Once the line containing "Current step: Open" is found in the entries below, restate it and each following line word for word, stopping after the line containing "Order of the".

Dataset items
+++

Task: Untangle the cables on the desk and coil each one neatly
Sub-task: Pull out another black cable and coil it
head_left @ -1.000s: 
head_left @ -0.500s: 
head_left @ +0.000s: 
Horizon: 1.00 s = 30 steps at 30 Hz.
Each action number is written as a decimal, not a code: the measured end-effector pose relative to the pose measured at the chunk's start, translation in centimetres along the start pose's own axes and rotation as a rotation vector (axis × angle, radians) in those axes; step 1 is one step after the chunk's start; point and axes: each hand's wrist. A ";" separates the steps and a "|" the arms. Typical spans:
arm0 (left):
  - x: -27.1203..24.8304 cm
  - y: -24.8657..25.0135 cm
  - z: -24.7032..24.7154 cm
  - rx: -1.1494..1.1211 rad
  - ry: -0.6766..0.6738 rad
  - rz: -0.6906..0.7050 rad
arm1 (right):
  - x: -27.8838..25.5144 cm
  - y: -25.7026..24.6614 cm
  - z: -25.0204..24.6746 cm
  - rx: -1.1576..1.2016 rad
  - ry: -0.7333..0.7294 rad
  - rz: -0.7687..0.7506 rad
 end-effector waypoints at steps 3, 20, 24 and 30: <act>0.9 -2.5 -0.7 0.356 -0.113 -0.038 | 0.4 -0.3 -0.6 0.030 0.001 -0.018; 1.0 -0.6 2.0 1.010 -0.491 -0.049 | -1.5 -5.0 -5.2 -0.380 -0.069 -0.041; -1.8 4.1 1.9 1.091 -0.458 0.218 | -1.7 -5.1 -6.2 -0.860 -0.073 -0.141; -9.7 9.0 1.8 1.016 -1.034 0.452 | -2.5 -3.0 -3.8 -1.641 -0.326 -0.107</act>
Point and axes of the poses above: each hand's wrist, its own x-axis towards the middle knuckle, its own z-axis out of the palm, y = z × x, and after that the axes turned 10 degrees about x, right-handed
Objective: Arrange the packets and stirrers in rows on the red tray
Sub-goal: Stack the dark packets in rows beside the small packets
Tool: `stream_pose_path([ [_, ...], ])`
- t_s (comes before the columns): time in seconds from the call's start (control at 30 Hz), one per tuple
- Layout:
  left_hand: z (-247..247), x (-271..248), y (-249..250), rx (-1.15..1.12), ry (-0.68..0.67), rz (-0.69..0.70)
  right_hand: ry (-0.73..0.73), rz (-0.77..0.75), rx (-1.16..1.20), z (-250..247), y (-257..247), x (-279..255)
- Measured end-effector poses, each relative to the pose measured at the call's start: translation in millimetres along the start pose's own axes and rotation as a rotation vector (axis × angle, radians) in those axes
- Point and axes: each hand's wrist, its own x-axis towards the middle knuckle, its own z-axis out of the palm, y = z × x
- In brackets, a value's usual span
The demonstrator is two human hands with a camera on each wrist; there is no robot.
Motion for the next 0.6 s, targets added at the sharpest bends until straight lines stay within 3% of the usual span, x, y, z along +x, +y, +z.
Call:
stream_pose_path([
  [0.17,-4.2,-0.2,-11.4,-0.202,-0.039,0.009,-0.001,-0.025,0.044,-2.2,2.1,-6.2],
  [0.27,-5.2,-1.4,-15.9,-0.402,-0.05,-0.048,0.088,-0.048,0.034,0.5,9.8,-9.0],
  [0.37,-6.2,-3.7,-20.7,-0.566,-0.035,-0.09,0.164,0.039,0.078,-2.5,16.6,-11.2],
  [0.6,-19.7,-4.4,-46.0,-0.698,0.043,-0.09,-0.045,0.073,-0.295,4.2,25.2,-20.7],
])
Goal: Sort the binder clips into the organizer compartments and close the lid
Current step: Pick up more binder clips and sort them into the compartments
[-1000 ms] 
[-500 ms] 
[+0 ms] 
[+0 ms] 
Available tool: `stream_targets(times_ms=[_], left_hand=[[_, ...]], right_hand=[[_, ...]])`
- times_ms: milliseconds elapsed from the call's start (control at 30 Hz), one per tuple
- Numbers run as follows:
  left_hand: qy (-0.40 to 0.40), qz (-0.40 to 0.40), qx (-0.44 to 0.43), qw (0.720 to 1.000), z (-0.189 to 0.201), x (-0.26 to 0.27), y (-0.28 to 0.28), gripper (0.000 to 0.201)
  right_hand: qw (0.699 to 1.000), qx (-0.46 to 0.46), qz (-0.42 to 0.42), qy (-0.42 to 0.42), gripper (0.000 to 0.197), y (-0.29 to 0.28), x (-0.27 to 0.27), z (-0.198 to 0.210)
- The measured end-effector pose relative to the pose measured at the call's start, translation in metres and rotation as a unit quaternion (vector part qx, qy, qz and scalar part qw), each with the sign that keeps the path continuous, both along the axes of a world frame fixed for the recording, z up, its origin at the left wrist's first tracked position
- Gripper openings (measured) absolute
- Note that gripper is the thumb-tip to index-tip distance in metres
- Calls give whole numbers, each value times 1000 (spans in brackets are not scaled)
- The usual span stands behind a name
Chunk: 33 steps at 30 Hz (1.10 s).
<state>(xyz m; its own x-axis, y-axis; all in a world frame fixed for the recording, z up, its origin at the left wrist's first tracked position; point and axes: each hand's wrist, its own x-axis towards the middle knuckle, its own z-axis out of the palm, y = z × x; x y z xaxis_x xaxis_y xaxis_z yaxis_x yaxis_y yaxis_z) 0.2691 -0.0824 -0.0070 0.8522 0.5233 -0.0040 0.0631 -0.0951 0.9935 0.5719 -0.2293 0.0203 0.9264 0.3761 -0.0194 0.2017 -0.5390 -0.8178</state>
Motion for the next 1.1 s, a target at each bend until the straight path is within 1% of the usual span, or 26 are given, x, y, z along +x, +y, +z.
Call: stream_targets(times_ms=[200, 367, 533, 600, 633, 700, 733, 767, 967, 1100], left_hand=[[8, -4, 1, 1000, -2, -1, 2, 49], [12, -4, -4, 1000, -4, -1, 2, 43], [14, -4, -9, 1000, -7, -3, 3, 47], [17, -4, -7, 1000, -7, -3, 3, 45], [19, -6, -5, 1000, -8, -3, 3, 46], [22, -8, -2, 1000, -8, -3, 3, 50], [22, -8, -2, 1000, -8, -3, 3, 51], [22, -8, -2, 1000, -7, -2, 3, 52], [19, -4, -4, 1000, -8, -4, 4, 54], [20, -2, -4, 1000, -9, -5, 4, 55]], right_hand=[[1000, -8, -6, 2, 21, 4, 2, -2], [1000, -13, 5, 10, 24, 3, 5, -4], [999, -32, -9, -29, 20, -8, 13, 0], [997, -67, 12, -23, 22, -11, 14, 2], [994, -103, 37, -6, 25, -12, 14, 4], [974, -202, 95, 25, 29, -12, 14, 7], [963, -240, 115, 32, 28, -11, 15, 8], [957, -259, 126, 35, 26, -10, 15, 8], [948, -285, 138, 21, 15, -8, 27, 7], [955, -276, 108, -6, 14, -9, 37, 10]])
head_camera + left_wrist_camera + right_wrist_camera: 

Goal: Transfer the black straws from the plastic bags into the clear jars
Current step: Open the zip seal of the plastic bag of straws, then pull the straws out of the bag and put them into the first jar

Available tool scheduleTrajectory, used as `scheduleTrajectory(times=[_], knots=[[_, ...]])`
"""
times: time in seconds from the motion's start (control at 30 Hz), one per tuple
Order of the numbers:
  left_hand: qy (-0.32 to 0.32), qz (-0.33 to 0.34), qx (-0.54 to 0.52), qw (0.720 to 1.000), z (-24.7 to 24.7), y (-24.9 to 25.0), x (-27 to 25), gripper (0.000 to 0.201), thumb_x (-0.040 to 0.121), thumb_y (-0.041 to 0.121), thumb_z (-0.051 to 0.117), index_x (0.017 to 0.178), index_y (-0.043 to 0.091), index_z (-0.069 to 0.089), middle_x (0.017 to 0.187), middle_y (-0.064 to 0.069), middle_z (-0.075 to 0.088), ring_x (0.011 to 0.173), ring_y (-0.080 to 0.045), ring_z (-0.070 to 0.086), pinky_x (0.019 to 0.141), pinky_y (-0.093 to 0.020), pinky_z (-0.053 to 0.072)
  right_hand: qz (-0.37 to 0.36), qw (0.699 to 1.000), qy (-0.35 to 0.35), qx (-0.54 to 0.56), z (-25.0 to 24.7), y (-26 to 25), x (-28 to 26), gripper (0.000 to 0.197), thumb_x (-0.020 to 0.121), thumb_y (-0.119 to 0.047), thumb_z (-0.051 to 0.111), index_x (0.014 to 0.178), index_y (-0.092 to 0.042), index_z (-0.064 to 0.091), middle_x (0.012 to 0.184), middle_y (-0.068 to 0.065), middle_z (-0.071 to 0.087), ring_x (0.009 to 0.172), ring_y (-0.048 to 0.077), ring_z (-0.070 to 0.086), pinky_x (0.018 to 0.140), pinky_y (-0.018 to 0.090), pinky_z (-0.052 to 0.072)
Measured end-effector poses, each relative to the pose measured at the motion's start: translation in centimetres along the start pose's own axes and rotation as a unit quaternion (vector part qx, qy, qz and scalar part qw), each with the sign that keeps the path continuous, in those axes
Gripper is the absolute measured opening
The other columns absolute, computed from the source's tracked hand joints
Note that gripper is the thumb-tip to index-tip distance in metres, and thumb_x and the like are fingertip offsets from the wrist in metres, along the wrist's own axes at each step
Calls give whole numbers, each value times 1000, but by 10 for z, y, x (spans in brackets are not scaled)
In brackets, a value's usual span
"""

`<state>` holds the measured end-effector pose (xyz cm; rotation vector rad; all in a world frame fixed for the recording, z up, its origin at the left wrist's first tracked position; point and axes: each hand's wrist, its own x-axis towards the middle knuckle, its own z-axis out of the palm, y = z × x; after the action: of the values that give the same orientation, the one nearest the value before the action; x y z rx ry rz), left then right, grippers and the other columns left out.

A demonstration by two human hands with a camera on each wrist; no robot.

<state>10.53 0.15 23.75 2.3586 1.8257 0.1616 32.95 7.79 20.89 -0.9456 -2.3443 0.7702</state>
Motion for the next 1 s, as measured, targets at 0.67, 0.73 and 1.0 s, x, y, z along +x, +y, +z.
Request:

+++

Solution to this task:
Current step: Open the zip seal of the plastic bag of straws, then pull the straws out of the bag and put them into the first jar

Available tool scheduleTrajectory, used as `scheduleTrajectory(times=[_], knots=[[_, ...]])`
"""
times: time in seconds from the motion's start (control at 30 Hz), one per tuple
Order of the numbers:

The answer has been written out completely.